#### [WORK ORDER]
Please copy, exactly as they appear below, the lines from the one containing "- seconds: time" through the one containing "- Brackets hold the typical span".

#### [GIVEN DATA]

══════════════════════════════

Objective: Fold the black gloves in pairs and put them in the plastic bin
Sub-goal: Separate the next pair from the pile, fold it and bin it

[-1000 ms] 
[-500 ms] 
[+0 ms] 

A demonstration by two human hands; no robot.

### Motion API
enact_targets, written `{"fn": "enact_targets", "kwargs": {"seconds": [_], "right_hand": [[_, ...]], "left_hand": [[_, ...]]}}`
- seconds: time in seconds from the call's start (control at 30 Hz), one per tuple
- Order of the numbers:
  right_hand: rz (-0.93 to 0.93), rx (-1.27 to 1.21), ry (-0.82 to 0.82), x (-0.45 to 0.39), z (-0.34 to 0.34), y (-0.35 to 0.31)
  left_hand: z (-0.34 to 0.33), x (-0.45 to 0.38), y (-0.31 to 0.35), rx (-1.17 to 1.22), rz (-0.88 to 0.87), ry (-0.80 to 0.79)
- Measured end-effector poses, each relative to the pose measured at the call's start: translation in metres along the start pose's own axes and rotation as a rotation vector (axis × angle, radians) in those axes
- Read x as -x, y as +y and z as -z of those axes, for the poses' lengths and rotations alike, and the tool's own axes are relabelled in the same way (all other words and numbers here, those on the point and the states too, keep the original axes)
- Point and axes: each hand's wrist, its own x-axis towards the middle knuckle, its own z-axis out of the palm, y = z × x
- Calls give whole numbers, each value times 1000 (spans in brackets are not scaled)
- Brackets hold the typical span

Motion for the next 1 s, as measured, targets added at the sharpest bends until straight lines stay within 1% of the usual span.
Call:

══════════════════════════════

#### [WRITTEN ANSWER]
- seconds: time in seconds from the call's start (control at 30 Hz), one per tuple
- Order of the numbers:
  right_hand: rz (-0.93 to 0.93), rx (-1.27 to 1.21), ry (-0.82 to 0.82), x (-0.45 to 0.39), z (-0.34 to 0.34), y (-0.35 to 0.31)
  left_hand: z (-0.34 to 0.33), x (-0.45 to 0.38), y (-0.31 to 0.35), rx (-1.17 to 1.22), rz (-0.88 to 0.87), ry (-0.80 to 0.79)
- Measured end-effector poses, each relative to the pose measured at the call's start: translation in metres along the start pose's own axes and rotation as a rotation vector (axis × angle, radians) in those axes
- Read x as -x, y as +y and z as -z of those axes, for the poses' lengths and rotations alike, and the tool's own axes are relabelled in the same way (all other words and numbers here, those on the point and the states too, keep the original axes)
- Point and axes: each hand's wrist, its own x-axis towards the middle knuckle, its own z-axis out of the palm, y = z × x
- Calls give whole numbers, each value times 1000 (spans in brackets are not scaled)
- Brackets hold the typical span

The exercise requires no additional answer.